======== Given material
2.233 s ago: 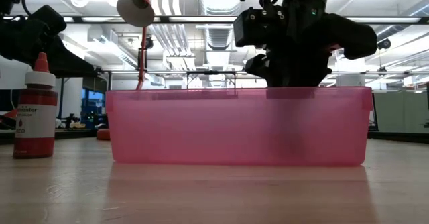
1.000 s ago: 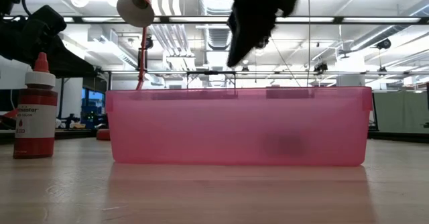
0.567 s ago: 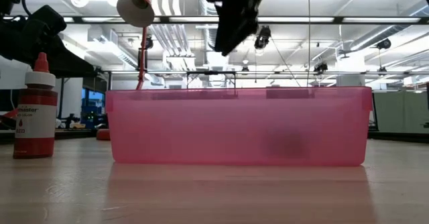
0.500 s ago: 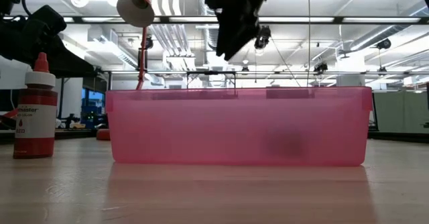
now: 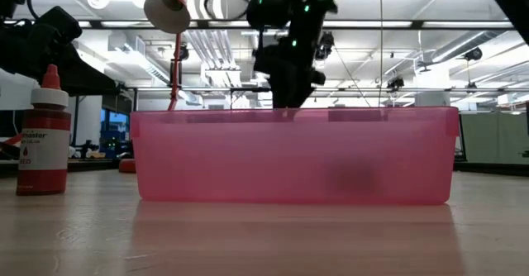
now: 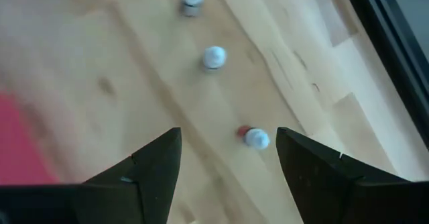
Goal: Pick & Place food coloring
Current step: Put the small red food coloring bottle in the red bin
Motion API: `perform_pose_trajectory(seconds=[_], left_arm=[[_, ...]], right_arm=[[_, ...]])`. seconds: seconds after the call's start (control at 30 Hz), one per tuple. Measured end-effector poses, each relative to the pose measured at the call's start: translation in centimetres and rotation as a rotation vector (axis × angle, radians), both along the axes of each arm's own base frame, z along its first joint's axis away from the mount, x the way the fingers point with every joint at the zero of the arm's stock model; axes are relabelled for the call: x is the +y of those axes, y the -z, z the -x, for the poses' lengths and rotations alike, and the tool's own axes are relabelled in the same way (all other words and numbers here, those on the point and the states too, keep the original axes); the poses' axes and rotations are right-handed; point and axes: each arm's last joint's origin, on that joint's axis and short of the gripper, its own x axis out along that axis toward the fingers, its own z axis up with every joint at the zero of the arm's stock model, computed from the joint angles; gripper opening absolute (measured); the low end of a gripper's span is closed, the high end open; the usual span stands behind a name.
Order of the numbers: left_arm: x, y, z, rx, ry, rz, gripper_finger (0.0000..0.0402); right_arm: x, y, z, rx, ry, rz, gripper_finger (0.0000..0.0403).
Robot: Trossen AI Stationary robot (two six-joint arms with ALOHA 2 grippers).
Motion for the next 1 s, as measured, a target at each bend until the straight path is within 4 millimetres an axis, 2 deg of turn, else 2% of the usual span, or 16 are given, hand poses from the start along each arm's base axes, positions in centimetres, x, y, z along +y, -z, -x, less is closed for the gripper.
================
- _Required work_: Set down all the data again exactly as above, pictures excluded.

- _Result of the exercise_:
2.233 s ago: 
1.000 s ago: 
0.567 s ago: 
0.500 s ago: 
now: 
now: 
Goal: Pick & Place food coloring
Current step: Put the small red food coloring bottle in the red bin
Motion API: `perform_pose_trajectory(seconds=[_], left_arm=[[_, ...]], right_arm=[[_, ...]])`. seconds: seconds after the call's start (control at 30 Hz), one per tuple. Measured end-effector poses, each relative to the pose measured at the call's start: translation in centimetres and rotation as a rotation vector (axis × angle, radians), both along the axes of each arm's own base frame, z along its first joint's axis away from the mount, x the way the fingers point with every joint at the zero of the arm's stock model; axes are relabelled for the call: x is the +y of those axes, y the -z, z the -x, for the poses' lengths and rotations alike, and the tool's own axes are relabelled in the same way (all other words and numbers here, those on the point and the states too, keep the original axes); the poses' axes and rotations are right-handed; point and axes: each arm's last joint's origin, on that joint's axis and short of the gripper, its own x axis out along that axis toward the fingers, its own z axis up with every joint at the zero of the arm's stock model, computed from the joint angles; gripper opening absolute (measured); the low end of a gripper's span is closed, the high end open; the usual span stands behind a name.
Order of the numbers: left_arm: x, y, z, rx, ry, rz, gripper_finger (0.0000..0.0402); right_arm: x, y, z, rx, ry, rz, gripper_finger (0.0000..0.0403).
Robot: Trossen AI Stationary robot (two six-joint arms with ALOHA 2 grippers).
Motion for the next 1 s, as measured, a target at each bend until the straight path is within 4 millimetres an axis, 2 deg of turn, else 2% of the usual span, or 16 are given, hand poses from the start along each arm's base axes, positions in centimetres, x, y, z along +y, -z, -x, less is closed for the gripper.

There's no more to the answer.